- To apply your understanding of sorting algorithms by writing your own Java program
- To extend your knowledge of sorting algorithms by writing a hybrid algorithm
- To demonstrate your knowledge of order statistics by performing an analysis of the hybrid algorithm
Requirement 1: Sorting Algorithms - General purpose implementation.
- Implement selection sort, bubble sort, insertion sort, merge sort and quicksort in a single Java class (SortingAlgorithms.java), measure and output the (“wall clock”) time required for each algorithm to sort the array
- Your implementation must contain a function with a signature as follows: long sort(String algorithm, float [] arr), where valid values for “algorithm” are one of: “selection”, “bubble”, “insertion”, “merge” or “quick”. The return value will be the time required to sort the array in milliseconds
Requirement 2: Graph of times.
- Generate an array of randomly-generated values of varying lengths. The array lengths must be minimally every 50,000 up to 500,000... in other words: 50,000, 100,000, 150,000, ..., 500,000. Execute the algorithms above (selection sort, bubble sort, insertion sort, merge sort and quicksort) against a copy of the array. Keep track of the algorithm, the running times and the algorithm execution time.
- Using an external tool — eg. Google Sheets, OpenOffice Calc or Excel — produce a chart of the algorithm, the running times and the algorithm execution time. This chart must look like Figure 1, with additional data for merge sort and quicksort included.

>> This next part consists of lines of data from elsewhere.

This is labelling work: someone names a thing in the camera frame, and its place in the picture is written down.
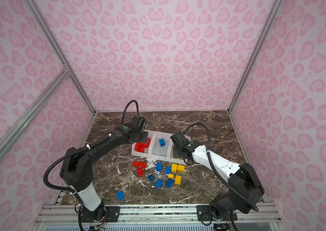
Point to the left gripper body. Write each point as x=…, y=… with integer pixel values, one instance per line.
x=142, y=136

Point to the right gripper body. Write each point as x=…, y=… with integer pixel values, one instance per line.
x=177, y=152

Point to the long red brick slanted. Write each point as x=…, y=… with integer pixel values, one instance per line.
x=147, y=144

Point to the long yellow brick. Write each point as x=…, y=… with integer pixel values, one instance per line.
x=178, y=180

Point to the blue studded brick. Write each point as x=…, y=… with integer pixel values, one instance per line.
x=169, y=183

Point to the small blue brick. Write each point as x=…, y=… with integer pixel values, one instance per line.
x=151, y=178

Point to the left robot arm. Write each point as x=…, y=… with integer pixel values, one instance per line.
x=77, y=170

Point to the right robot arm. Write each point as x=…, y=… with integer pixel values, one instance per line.
x=244, y=187

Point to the white right bin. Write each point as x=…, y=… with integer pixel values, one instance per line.
x=174, y=157

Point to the white bin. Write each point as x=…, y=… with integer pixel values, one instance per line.
x=148, y=151
x=161, y=153
x=174, y=157

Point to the yellow brick rear left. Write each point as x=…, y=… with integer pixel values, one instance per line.
x=174, y=168

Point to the yellow brick rear right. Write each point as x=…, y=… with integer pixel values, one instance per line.
x=180, y=168

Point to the white middle bin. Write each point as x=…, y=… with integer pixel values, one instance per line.
x=161, y=153

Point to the white left bin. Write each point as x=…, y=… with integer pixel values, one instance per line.
x=148, y=151

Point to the blue brick beside yellow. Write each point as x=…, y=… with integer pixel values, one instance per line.
x=168, y=170

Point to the blue brick rear tall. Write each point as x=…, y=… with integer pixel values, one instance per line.
x=159, y=167

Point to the red square brick rear left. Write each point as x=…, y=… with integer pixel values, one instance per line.
x=135, y=163

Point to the red square brick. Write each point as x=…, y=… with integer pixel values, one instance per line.
x=142, y=165
x=135, y=163

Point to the red square brick rear right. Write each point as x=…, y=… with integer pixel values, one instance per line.
x=142, y=165

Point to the lone blue brick front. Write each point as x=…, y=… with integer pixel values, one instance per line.
x=120, y=195

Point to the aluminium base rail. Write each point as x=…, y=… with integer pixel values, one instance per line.
x=184, y=217

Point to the diagonal aluminium frame bar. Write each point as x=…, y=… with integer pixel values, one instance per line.
x=21, y=125

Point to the left corner frame post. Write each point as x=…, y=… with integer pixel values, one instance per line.
x=53, y=42

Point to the corner frame post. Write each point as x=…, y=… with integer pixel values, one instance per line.
x=270, y=20
x=53, y=42

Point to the right corner frame post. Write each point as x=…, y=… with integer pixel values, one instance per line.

Requirement 3: Quicker than quicksort?
- Implementat a new algorithm that will combine randomised quicksort with the quadratic sort of your choosing to make a faster hybrid sort. In an implementation of randomised quicksort, the algorithm selects a random element of the (sub-)array as a pivot. Your algorithm will run quicksort until the subarray size becomes small enough, the point at which quicksort likely becomes inefficient. On the “small-enough” subarray, your implementation will run the quadratic sort until the subarray is sorted
- Implement this hybrid sort in a single Java class (QuickerThanQuicksort.java).
- You must choose the following: Which quadratic sort will you use to sort the “small enough” subarray? What is the minimum number of elements in a subarray for quicksort? (Alternatively: what is the maximum size of a subarray to be sorted by the quadratic sort?)
- While the quicksort algorithm normally does not return a value (i.e. it is a void function), your implementation will likely require the index of the pivot value so that it may be integrated with the rest of your implementation.
- If the input to quicksort is the following 8-item array: [ 5, 2, 9, 12, 6, 8, 3, 7 ], the algorithm begins by randomly selecting one of these items to be the pivot. Assuming the value 6 (at index 4) is selected as the pivot, the quicksort algorithm proceeds as we discussed. The resulting array may be as follows: [ 5, 2, 3, 6, 7, 8, 9, 12 ]. The algorithm returns the value 3 (the index of the pivot after the partition algorithm has been executed), indicating that the left subarray is [ 5, 2, 3 ] and the right subarray is [ 7, 8, 9, 12 ].